How to use logistic regression sklearn in python

MlopsHow-ToBeginner · 3 min read

How to Use Logistic Regression with sklearn in Python

Use LogisticRegression from sklearn.linear_model by creating a model instance, fitting it with training data using fit(), and then predicting with predict(). This process trains the model to classify data based on input features.

📐

Syntax

The basic syntax to use logistic regression in sklearn involves importing the class, creating an instance, fitting the model to data, and making predictions.

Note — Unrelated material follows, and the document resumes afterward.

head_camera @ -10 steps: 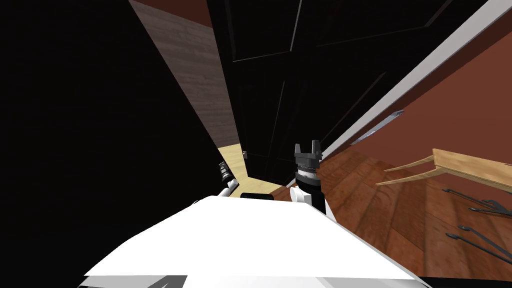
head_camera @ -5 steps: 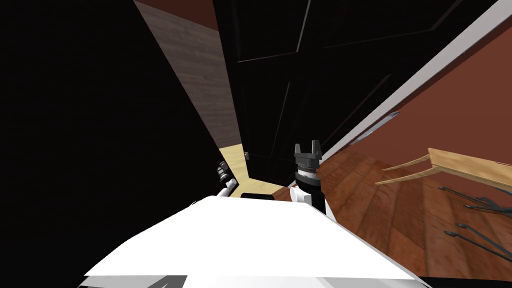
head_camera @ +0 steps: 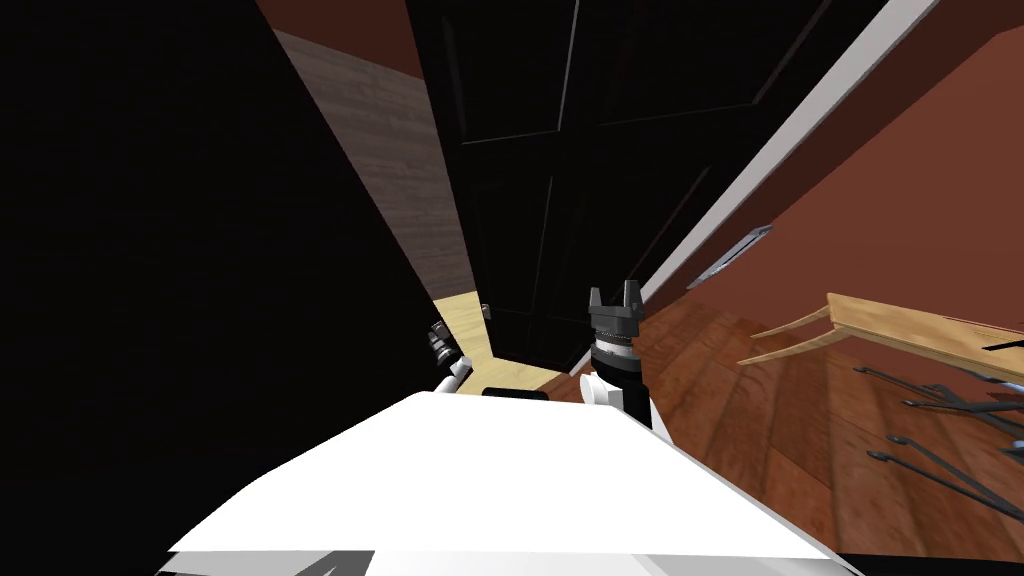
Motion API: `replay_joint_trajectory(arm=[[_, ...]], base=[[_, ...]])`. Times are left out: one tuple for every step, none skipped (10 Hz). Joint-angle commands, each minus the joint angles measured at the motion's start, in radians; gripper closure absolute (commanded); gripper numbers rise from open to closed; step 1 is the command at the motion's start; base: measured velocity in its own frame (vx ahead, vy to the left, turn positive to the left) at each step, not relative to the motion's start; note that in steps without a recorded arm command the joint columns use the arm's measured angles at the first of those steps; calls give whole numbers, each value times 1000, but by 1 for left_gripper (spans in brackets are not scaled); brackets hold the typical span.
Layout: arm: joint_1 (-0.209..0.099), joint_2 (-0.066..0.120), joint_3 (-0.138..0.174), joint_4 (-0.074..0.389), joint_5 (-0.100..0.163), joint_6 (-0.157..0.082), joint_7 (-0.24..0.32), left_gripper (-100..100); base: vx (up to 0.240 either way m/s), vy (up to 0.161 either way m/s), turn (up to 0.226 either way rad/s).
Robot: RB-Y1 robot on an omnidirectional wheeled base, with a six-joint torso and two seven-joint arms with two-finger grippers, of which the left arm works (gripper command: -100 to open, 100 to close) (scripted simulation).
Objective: Push the door open
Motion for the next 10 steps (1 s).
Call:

LogisticRegression(): Creates the logistic regression model.
fit(X_train, y_train): Trains the model on features X_train and labels y_train.
predict(X_test): Predicts labels for new data X_test.

python

from sklearn.linear_model import LogisticRegression

model = LogisticRegression()
model.fit(X_train, y_train)
predictions = model.predict(X_test)

💻

Example

This example shows how to train a logistic regression model on a simple dataset and predict the class labels.

python

from sklearn.linear_model import LogisticRegression
from sklearn.datasets import load_iris
from sklearn.model_selection import train_test_split
from sklearn.metrics import accuracy_score

# Load dataset
iris = load_iris()
X = iris.data
y = (iris.target == 0).astype(int)  # Binary classification: class 0 vs others

# Split data
X_train, X_test, y_train, y_test = train_test_split(X, y, test_size=0.3, random_state=42)

# Create and train model
model = LogisticRegression(max_iter=200)
model.fit(X_train, y_train)

# Predict
predictions = model.predict(X_test)

# Evaluate
accuracy = accuracy_score(y_test, predictions)
print(f"Accuracy: {accuracy:.2f}")

Output

Accuracy: 1.00

⚠️

Common Pitfalls

Common mistakes when using logistic regression in sklearn include:

Not scaling features when needed, which can slow convergence.
Using default max_iter too low, causing the model not to converge.
Confusing predict() (class labels) with predict_proba() (probabilities).
Trying to use logistic regression for multi-class without specifying the right solver or multi-class option.

python

from sklearn.linear_model import LogisticRegression

# Wrong: default max_iter too low for some data
model = LogisticRegression()
model.fit(X_train, y_train)  # May warn about convergence

# Right: increase max_iter
model = LogisticRegression(max_iter=200)
model.fit(X_train, y_train)

📊

Quick Reference

Method/Parameter	Description
LogisticRegression()	Create logistic regression model instance
fit(X, y)	Train model on features X and labels y
predict(X)	Predict class labels for X
predict_proba(X)	Predict class probabilities for X
max_iter	Maximum iterations for solver to converge (default 100)
solver	Algorithm to use (e.g., 'lbfgs', 'liblinear')
multi_class	'auto', 'ovr', or 'multinomial' for multi-class handling

✅

Key Takeaways

Import LogisticRegression from sklearn.linear_model to create the model.

Always fit the model with training data before predicting.

Increase max_iter if the model does not converge.

Use predict() for class labels and predict_proba() for probabilities.

Scale features if convergence is slow or data varies widely.